Bir tanesi Lombok Adası’ndandı ve ona abi (abang) diyorlardı.Şeriat mahkemesine hakim olacakmış. Ponpes yani yatılı imam-hatip mektebi okumuştu. Arapça baskılı ve Şafii mezhebinin fıkhını anlatan bir 16. asır kitabı çıkardı. O kitabı Arapça okuyor Endonezce açıklıyordu. Karşılıklı sohbet ediyorlardı. Samsun İlâhiyat Fakültesi’nde kantinlerde bile kız arkadaşamızla mesajla görüşüyoruz, haremlik- selâmlık var diyen Endonez gençleri bizim evde bir arada oturmuş dini sohbet yapıyorlardı. Her şey çok güzeldi. Ama benim bile garipsediğim bir konu üzerinde: Hanımların halleri, hayız, nifas vesaire.
Evet kızlı, erkekli karşılıklı buraya yazmaya çekindiğim hususları Arapça fıkıh kitabı üzerinden açıkça, samimiyetle istişare ederek çalışıyorlardı.
Ne kadar medeniler deyip imrendim. Ama bir saat sonra dayanamadım şöyle dedim: “Sizin başka derdiniz yok mu? Bu konuları şu Açeli hanım kıza sorun. O tıbbiyeli bu konuları daha iyi bilir. Bu kitap 16. asır gözüyle bakıyor.”
Keşke demez olaydım. Pişman oldum sonra. Kalplerini kırmıştım. Öğrenciler ondan sonra ne dediysem bizim eve sadece yemek yemeye geldiler ama kajian yapmaya gelmediler. Küsmüşlerdi. Hatalıydım.

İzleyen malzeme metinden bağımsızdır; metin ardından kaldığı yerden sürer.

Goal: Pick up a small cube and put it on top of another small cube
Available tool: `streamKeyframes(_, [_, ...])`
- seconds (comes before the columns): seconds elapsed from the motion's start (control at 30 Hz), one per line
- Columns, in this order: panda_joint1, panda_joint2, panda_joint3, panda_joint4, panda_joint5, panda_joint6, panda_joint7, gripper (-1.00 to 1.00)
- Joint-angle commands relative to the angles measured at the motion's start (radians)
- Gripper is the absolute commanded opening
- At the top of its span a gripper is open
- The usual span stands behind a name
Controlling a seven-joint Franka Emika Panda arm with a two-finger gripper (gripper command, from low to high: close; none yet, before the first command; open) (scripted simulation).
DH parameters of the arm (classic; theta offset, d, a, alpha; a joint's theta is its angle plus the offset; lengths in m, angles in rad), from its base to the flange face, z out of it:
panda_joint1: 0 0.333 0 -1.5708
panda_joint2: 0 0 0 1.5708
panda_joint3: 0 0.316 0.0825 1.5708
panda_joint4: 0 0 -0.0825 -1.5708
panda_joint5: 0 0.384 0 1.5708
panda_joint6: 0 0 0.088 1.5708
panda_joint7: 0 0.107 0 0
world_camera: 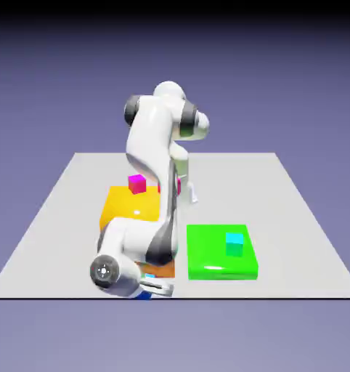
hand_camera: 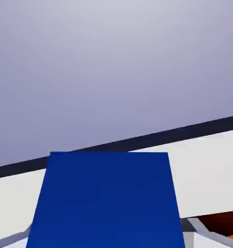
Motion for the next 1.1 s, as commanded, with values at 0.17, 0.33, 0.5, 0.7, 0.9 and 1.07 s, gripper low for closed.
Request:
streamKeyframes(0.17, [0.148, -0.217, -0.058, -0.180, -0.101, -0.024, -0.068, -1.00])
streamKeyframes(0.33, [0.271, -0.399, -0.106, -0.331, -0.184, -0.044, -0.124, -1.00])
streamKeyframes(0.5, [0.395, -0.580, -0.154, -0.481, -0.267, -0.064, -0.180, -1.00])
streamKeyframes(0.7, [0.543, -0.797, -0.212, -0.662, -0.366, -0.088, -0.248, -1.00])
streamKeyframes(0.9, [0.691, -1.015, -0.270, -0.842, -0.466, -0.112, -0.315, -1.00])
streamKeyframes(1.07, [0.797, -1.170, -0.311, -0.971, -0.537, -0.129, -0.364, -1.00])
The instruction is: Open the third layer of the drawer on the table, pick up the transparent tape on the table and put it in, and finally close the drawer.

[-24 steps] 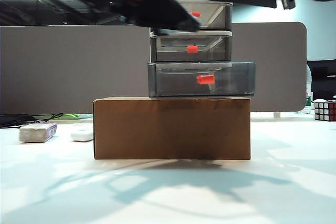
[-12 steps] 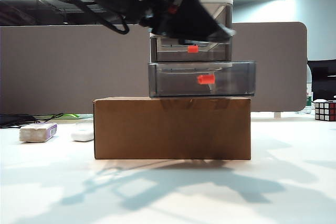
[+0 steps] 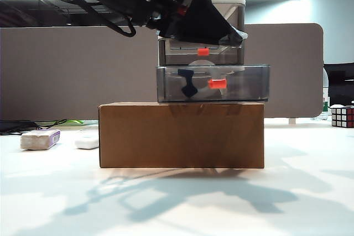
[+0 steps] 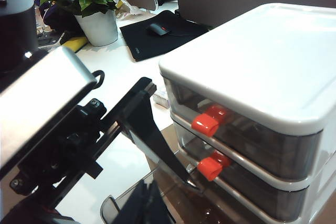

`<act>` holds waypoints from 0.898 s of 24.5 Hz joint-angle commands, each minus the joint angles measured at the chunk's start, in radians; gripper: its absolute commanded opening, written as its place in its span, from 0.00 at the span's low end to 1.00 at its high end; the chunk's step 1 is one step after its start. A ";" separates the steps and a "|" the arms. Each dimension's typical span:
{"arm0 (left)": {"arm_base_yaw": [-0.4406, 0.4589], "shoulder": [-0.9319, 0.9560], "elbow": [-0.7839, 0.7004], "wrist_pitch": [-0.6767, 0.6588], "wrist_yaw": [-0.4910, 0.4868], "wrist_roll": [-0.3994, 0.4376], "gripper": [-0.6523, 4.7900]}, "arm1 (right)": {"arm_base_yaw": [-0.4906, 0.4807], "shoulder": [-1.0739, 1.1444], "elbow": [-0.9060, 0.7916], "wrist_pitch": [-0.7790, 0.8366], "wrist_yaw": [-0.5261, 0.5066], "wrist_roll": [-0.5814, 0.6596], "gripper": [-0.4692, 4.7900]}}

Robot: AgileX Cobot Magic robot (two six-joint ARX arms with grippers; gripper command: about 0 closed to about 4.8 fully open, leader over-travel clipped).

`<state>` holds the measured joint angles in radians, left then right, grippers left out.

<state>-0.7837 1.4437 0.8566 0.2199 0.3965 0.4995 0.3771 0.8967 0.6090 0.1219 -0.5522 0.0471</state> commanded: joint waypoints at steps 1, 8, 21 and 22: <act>0.000 -0.005 0.003 0.006 -0.019 -0.003 0.75 | 0.000 -0.004 0.006 0.010 0.000 -0.003 0.08; 0.000 -0.164 0.003 -0.286 0.006 -0.133 0.40 | 0.000 -0.004 0.006 0.010 0.004 -0.003 0.08; 0.001 -0.128 0.002 -0.323 0.048 -0.220 0.22 | 0.000 -0.004 0.006 0.009 0.019 -0.023 0.08; 0.001 -0.112 0.002 -0.301 0.032 -0.219 0.22 | -0.001 -0.004 0.006 0.009 0.019 -0.026 0.08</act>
<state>-0.7834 1.3239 0.8566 -0.1173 0.4469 0.2790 0.3767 0.8959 0.6090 0.1211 -0.5323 0.0288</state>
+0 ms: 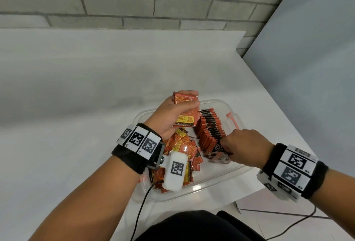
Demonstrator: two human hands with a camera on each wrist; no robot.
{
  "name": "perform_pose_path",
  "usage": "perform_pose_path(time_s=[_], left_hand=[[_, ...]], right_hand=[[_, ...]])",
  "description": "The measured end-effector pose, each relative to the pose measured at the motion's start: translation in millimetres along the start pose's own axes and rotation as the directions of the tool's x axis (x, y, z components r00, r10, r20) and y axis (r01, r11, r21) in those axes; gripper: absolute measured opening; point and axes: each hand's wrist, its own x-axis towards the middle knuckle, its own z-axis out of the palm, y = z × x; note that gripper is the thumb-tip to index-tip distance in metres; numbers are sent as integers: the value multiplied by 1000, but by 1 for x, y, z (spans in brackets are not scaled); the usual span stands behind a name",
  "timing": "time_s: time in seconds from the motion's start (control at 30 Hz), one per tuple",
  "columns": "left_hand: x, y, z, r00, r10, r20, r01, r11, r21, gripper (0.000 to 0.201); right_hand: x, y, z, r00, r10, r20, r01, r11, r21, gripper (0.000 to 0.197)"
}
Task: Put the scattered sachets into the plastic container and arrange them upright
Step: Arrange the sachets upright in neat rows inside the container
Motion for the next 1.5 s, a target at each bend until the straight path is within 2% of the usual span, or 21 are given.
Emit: perform_pose_path(time_s=[0.1, 0.23, 0.43, 0.57, 0.73, 0.9, 1.5], left_hand=[[0, 0, 0, 1000, 2, 1, -2, 1000, 3, 34], [0, 0, -1, 1000, 1, -1, -1, 1000, 2, 31], [0, 0, 0, 1000, 4, 0, -4, 1000, 2, 34], [0, 0, 0, 1000, 1, 1, -1, 1000, 7, 32], [0, 0, 0, 1000, 3, 2, -3, 1000, 18, 40], [1, -1, -1, 1000, -4, -5, 4, 1000, 12, 30], [0, 0, 0, 1000, -6, -13, 6, 1000, 14, 30]], right_hand=[[0, -3, -3, 1000, -14, -2, 14, 999, -46, 6], [2, -3, -4, 998, -26, -61, 23, 999, -45, 13], [6, -3, 1, 996, -50, -79, 44, 997, -70, 9], [7, -2, 2, 992, -48, -113, 40, 997, -71, 15], [6, 0, -2, 993, -33, -112, 29, 999, -45, 15], [5, 2, -1, 993, -29, -116, 28, 1000, -14, 16], [4, 3, 3, 991, -23, -130, 27, 999, 26, 18]])
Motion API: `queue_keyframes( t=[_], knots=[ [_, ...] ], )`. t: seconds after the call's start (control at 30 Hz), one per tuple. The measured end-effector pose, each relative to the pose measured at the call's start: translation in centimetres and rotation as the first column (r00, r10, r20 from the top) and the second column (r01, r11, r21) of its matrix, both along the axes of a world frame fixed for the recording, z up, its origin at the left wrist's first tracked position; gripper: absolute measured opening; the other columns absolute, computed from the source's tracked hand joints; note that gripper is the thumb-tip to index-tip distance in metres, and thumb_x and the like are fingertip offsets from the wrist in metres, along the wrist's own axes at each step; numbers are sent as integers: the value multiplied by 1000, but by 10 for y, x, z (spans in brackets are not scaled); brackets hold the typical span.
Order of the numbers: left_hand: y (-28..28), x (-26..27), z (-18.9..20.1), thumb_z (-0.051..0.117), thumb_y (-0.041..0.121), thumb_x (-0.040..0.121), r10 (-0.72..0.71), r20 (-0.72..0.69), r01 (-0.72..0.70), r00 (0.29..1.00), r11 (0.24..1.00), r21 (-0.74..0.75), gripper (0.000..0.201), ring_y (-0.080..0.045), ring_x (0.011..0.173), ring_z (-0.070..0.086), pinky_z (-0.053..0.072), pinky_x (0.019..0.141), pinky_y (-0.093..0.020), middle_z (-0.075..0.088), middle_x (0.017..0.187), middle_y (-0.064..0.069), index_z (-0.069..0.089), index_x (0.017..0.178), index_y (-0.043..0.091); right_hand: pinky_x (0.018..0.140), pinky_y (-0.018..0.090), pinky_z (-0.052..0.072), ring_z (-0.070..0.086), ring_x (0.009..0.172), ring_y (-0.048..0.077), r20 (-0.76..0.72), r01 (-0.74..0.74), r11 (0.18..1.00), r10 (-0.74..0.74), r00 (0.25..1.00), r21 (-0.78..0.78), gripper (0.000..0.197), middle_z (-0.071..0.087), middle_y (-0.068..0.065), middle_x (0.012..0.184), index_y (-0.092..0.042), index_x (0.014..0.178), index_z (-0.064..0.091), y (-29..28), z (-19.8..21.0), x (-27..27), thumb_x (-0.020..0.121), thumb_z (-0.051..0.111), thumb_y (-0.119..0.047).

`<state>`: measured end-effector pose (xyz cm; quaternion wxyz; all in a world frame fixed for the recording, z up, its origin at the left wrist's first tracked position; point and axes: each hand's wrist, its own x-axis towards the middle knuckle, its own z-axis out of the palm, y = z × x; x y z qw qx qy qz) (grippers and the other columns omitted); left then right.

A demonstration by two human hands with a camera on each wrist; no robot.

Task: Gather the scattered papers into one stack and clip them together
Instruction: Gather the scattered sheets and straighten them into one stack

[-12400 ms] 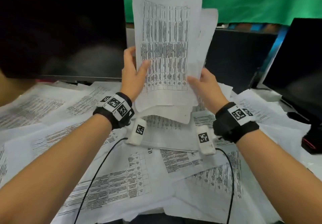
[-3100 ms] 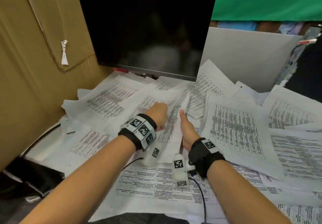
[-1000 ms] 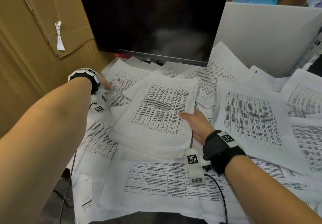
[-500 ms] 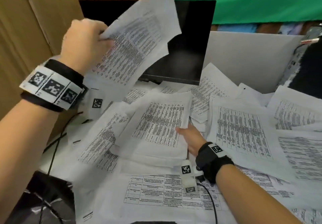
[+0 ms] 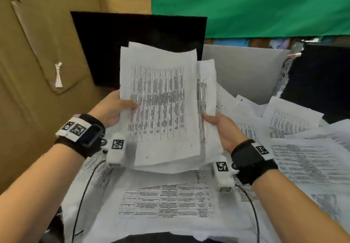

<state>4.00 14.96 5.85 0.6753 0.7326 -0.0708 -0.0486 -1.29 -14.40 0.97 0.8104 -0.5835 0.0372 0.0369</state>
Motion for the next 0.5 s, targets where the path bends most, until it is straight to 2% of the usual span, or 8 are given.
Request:
queue_keyframes(
  t=[0.1,0.17,0.23,0.3,0.33,0.37,0.43,0.5],
  knots=[
    [-19,1,-24,54,-1,91,-43,-122,31,992,994,-105,40,-31,112,62,44,101,-48,64,121,-15,52,130,7,103,54,45,59,121,37,-31,-8,1000,9,999,26,43,62,18,130,-10,141,49,-14,-1,-6,98,48,-9],
    [-31,1,-37,53,7,95,-118,-202,83,972,981,-173,39,-34,114,61,48,97,-50,65,121,-15,49,134,9,95,47,52,66,110,33,-30,-27,1000,28,999,10,40,68,15,121,-9,137,54,-14,2,-14,99,47,-17],
    [-47,-2,-40,53,8,95,-149,-172,117,974,976,-184,39,-32,108,64,52,92,-51,65,121,-14,46,133,11,91,40,53,68,107,27,8,-57,998,57,998,-1,44,70,10,119,-16,133,59,-19,8,-20,101,43,-40],
    [-63,-4,-34,57,7,92,-40,9,41,999,995,-89,44,-25,104,65,50,95,-49,60,126,-11,40,131,16,99,42,49,64,116,25,55,-99,993,102,993,-67,51,66,7,128,-22,137,55,-24,21,-25,98,43,-52],
    [-71,-7,-28,60,6,90,26,132,-18,991,998,-63,52,-19,105,64,49,97,-45,56,130,-6,36,133,22,101,43,49,63,117,24,88,-98,984,112,990,-152,47,65,7,129,-21,138,53,-28,27,-27,98,49,-45],
    [-80,-11,-20,62,5,88,60,254,-46,965,997,-62,64,-12,107,61,50,97,-37,52,134,0,29,139,26,101,44,49,65,115,24,111,-74,965,105,988,-252,42,66,8,129,-17,137,53,-32,33,-27,98,55,-32],
    [-101,-20,-2,63,5,88,76,465,-50,882,996,-68,77,-2,110,58,50,90,-17,46,138,5,18,147,22,99,44,52,68,109,22,214,106,898,-14,977,-426,38,68,7,123,-12,132,55,-44,49,-25,94,60,-11],
    [-123,-27,17,61,9,91,110,621,-85,776,994,-70,68,9,111,53,46,87,-7,47,133,8,21,146,11,100,42,51,67,110,17,321,261,832,-106,941,-490,42,67,0,124,-15,131,54,-60,65,-24,91,65,-19]
  ],
)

Hassas ve edilgen Endonezlerin anaerkil bir medeni yapıları vardı. Bu kadar basitti. “Din gözüyle bakmak” “tıbbıyeli gözüyle bakmak” tercih edilse mutlaka fetva ve fıkıh ufkuna yönelecek bir zihniyet iliklerine kadar işlemişti. Din adamı,yani ulama, Aristo gibi bir şeydi. Ulama neyi tartışıyorsa toplum da onu tartışıyordu. O nedenle de uzlaşmamaya yeminli ulama arada sırada kapışınca TV kanalları hit yapıyordu. Paparazzi programları habire ulamanın özel hayatını verip duruyordu.
Endonezlerin çok medeni bir millet olduklarını defalarca gözlemledim. O nedenle de tartıştıkları konular sınır tanımıyor ama tartışma yöntemleri bize garip geliyordu.
Ayağa kalkan Endonezya; tam ayağa kalkacaktır. Çünkü Endonezya’da “hanım” denen varlık vardır: Medeniyetin anası. Bir de zekâ. Endonezlerde ikisi de var. Özellikle sanat zekâsı. Endonezya’nın geleceğinden umutluyum.